• _About this exercise_
A verbatim transcript of the data that follows, free of images, is the expected result.

════════

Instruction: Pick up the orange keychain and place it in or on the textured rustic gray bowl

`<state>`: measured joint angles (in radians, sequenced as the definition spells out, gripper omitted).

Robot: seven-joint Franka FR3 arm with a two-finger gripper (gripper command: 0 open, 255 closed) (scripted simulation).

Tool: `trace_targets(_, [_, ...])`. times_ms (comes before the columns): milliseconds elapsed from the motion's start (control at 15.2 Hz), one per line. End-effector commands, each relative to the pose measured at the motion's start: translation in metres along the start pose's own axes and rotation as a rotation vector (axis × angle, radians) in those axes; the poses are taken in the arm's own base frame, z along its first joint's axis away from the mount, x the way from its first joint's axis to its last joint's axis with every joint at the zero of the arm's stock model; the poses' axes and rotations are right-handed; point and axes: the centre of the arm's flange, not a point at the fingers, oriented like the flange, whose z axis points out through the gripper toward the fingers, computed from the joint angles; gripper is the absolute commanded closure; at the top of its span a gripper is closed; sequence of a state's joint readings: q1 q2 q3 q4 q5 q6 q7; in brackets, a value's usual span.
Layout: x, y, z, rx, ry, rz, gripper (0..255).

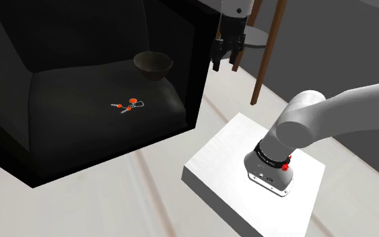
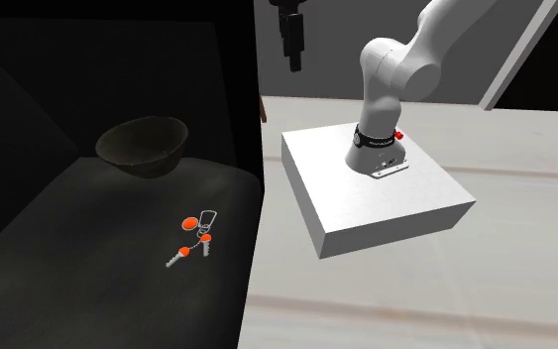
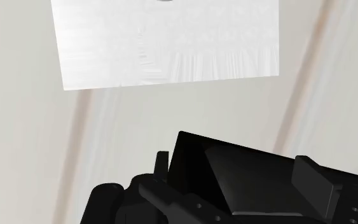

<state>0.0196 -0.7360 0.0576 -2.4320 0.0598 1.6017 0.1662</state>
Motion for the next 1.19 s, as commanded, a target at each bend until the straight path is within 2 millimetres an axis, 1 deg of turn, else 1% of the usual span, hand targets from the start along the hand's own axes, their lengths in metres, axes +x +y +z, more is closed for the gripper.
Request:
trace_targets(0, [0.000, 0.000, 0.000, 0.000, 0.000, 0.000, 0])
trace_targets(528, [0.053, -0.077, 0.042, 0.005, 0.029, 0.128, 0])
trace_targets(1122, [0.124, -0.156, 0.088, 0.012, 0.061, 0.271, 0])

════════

• _Answer to the problem_
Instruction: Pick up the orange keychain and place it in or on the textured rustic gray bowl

`<state>`: measured joint angles (in radians, sequenced as the definition spells out, gripper omitted).

Robot: seven-joint Franka FR3 arm with a two-finger gripper (gripper command: 0 open, 255 closed) (scripted simulation).

Tool: `trace_targets(_, [_, ...])`. times_ms (comes before the columns): milliseconds elapsed from the motion's start (control at 15.2 Hz), one per line. End-effector commands, each relative to the pose measured at the motion's start: translation in metres along the start pose's own axes and rotation as a rotation vector (axis × angle, radians) in those axes; the poses are taken in the arm's own base frame, z along its first joint's axis away from the mount, x the way from its first joint's axis to its last joint's axis with every joint at the zero of the arm's stock model; the poses' axes and rotations are right-handed; point and axes: the centre of the arm's flange, not a point at the fingers, oriented like the flange, whose z axis points out through the gripper toward the fingers, computed from the joint angles; gripper is the absolute commanded closure; at the top of its span a gripper is closed; sequence of a state's joint readings: q1 q2 q3 q4 q5 q6 q7; in brackets, a value's usual span.
Layout: x, y, z, rx, ry, rz, gripper (0..255).


<state>0.0196 -0.7360 0.0576 -2.4320 0.0598 1.6017 0.1662</state>
Motion for the next 1.19 s, as commanded, a target at each bend until the straight path is within 2 millimetres an axis, 1 deg of turn, else 1% of the usual span, hand targets from the start along the hand's own axes, their lengths in metres, axes +x +y +z, more is closed for the gripper.
Request:
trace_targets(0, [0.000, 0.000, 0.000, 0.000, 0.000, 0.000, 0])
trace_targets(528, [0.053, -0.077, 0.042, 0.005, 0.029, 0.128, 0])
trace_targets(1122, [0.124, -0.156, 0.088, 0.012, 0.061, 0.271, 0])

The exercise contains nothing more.